Problem to work on: Copy each line below in which the word "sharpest" occurs.
-------------------------
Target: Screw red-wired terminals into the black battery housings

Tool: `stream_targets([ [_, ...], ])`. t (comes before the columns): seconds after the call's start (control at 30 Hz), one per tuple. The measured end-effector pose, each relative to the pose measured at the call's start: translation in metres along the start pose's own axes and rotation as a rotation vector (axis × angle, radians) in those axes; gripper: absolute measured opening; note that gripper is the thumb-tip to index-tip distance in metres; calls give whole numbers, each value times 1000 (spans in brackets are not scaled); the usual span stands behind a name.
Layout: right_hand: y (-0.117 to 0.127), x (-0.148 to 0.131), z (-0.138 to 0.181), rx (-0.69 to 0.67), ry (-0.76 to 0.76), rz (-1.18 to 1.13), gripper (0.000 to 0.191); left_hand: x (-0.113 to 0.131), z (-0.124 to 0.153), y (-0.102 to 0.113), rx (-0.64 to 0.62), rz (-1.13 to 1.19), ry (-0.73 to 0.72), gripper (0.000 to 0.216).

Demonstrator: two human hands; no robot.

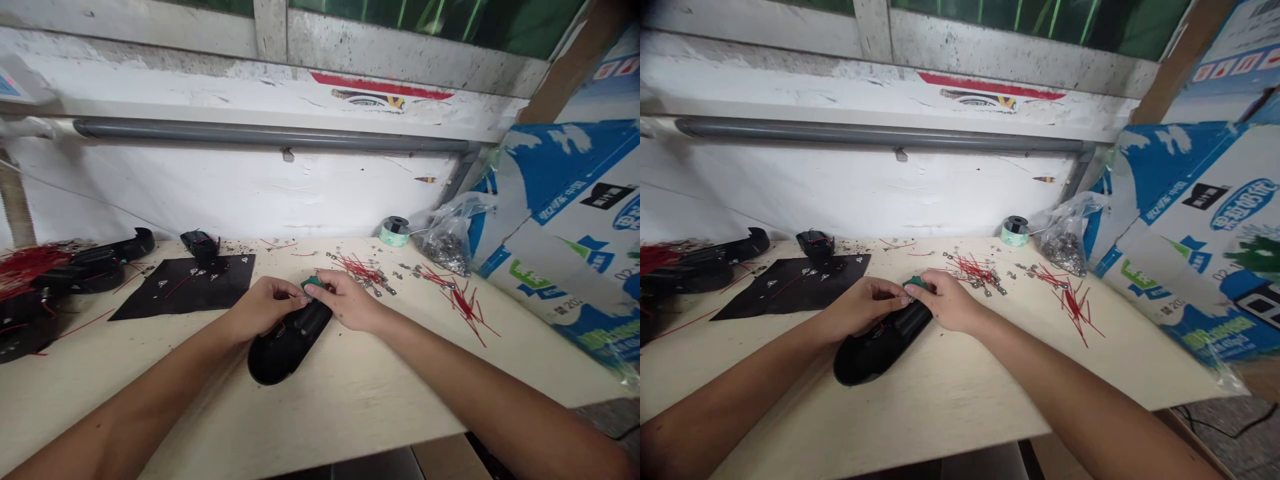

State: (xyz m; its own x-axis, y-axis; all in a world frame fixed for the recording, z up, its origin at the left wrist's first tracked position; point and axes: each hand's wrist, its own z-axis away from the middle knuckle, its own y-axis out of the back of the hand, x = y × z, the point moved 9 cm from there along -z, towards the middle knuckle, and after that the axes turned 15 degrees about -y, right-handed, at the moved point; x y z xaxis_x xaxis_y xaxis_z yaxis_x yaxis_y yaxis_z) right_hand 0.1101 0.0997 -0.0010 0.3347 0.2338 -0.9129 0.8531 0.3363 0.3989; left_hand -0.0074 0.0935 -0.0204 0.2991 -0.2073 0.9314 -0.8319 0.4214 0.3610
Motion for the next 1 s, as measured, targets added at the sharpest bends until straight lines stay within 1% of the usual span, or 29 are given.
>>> stream_targets([
  [0.13, 1, -3, 2, 48, 34, 144, 33, -1, 0, 0, 8, 5, 6, 40],
  [0.2, 2, -4, 1, 64, 41, 178, 33, -1, -1, 0, 9, 9, -1, 38],
  [0.33, 0, -5, 2, 91, 27, 189, 32, 1, -1, -1, 13, -3, -6, 34],
  [0.53, 3, -14, 7, 201, 62, 192, 34, 0, 0, 0, 16, 13, -5, 34],
  [0.77, 6, -11, 9, 219, 17, 175, 31, -1, -1, -1, -6, 48, -18, 36],
  [0.87, 6, -12, 10, 234, 38, 187, 31, 0, -1, -2, -6, 49, -15, 37],
  [1.0, 4, -16, 13, 246, 105, 205, 31, 1, 0, -3, -22, 50, -6, 38],
])
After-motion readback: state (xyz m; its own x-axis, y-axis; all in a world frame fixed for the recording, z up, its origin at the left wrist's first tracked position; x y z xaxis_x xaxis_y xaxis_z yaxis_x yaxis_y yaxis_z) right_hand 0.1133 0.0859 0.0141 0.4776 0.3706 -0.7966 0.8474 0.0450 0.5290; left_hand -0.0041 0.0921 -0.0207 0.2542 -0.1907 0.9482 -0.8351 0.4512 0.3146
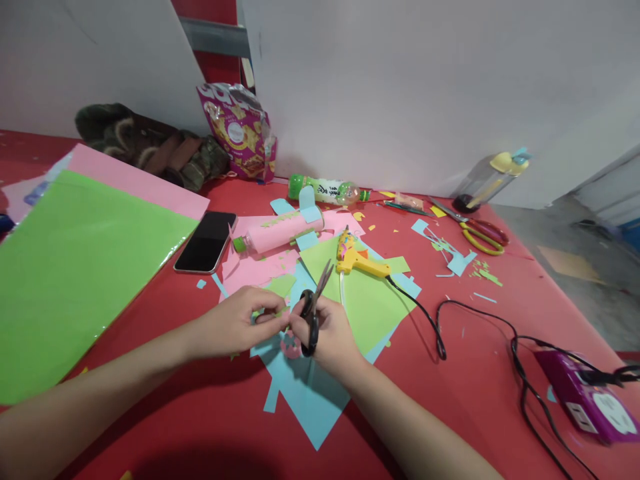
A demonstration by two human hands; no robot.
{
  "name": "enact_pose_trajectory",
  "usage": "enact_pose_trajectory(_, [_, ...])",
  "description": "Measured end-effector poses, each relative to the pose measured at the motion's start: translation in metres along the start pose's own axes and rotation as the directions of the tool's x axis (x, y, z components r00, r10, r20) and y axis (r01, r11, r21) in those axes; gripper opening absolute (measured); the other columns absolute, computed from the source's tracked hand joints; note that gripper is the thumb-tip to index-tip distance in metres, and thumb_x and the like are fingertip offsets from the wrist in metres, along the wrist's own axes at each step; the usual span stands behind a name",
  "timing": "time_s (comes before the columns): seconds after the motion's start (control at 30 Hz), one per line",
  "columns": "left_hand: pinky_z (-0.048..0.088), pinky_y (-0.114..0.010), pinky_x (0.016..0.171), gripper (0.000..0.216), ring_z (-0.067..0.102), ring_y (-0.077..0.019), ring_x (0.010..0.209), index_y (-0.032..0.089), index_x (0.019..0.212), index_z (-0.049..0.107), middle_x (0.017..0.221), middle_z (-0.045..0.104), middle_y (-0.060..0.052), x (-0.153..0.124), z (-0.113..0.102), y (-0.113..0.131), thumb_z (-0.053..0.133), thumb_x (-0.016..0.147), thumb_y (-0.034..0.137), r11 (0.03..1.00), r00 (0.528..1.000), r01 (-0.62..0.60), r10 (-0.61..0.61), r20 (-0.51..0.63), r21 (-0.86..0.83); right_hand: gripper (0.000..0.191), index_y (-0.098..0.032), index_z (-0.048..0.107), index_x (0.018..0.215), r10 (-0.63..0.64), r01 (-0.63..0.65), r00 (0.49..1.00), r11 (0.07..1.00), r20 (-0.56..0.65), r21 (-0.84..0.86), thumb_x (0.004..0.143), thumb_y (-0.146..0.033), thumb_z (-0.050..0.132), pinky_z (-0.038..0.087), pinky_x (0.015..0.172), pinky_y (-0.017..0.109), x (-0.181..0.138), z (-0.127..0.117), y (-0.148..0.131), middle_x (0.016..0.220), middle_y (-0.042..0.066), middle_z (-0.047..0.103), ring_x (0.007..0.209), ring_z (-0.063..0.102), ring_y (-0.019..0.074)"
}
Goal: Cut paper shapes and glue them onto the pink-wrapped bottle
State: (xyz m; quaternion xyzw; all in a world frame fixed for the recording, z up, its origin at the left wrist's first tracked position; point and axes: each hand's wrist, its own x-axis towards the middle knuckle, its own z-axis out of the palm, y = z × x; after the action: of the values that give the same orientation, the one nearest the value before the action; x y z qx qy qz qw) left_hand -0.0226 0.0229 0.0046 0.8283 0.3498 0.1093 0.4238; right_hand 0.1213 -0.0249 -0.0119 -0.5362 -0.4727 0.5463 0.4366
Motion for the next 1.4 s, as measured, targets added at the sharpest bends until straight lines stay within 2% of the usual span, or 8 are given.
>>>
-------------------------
Task result:
Motion for the next 1 s, as measured, targets added at the sharpest bends until straight lines stay within 1% of the usual span, or 29 are given.
Motion for the next 1.4 s, as measured, targets added at the sharpest bends until straight lines stay within 2% of the usual span, or 8 are given.

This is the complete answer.